Il y a une douzaine de tables, on est assis sur des bancs qui rappellent la salle d’attente 3e classe des CFF il y a 50 ans. Nous commandons une pression (3 dl de Feldschlösschen à 3.40 CHF) et un panaché (10 centimes de plus – ça doit coûter cher de nos jours, la limonade). La patronne (?), une femme sans âge, a failli renverser les verres lorsqu’elle nous les a apportés. En retournant à sa table pour vérifier les résultats du lotto (on est vendredi 13), on constate qu’elle doit approcher le journal à 5 cm du visage pour arriver à le lire.

La clientèle est constituée de sexagénaires, les rares cheveux collés avec du gel sur la tête, portant des anoraks colorés et des lunettes de maquereau.
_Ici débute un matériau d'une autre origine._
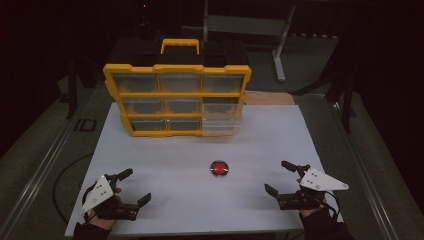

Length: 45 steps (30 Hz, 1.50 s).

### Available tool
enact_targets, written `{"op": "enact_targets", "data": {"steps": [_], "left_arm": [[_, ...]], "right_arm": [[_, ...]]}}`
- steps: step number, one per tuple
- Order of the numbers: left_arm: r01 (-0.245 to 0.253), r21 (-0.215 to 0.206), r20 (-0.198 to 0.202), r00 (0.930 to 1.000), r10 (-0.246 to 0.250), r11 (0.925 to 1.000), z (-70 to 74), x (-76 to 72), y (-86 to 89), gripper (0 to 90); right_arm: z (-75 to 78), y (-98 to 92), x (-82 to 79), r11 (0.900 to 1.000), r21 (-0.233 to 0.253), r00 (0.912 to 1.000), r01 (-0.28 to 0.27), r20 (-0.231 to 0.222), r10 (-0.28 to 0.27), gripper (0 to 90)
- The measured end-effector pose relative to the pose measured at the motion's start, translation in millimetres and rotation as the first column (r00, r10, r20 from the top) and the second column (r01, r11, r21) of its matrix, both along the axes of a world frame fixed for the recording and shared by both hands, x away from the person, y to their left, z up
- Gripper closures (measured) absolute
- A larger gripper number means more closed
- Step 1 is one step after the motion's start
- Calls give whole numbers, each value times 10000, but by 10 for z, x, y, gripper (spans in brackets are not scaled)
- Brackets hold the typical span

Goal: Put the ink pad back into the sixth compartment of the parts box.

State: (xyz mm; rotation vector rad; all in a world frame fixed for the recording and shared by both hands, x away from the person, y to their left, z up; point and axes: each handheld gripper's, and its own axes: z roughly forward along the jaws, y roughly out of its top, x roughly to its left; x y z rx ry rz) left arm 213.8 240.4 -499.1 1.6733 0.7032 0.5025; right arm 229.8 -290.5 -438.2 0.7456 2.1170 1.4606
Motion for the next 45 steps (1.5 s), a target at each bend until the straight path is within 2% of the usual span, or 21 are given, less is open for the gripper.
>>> {"op": "enact_targets", "data": {"steps": [10, 22, 25, 32, 40, 45], "left_arm": [[32, 28, 1, 10000, -32, 10000, -1, 0, -3, 0], [47, 34, 29, 10000, -47, 10000, 5, -7, -6, 0], [56, 39, 18, 10000, -57, 10000, 4, -6, -3, 0], [76, 57, 37, 10000, -77, 10000, 6, -10, -5, 0], [87, 11, 18, 10000, -87, 10000, 2, -5, -5, 0], [112, -3, 17, 9999, -112, 9999, 2, -6, -6, 0]], "right_arm": [[309, 76, 64, 9991, 14, 9979, -418, 503, 417, 85], [534, 242, 200, 9971, 92, 9930, -762, 912, 750, 77], [547, 306, 235, 9960, -18, 9917, -888, 930, 886, 77], [487, 449, 326, 9935, 87, 9902, -1139, 825, 1128, 77], [398, 579, 436, 9915, -112, 9900, -1296, 541, 1301, 77], [344, 662, 516, 9887, -54, 9881, -1501, 332, 1502, 77]]}}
Deux de ces types sont assis à la table à côté de la nôtre, la serveuse vient vers eux en leur montrant quelque chose sur le 20 minutes : « Vous voulez aller en Sibérie ? » Un client : « Moins 45 ? C’est ma température préférée ! » La serveuse : « Faut être bourré alors… ! » Non, on ne sait pas s’ils ont fini par réserver une cabine pour la prochaine croisière nordique.

Nous attrapons ensuite quelques bribes de conversation (plutôt style monologue dans ce cas-là), où l’on débat en vrac de Guy Bedos, Mireille Mathieu, des Beatles, des M17 et des Stones « Ouais, parce que les Stones c’est vraiment pas pareil, hein ! ».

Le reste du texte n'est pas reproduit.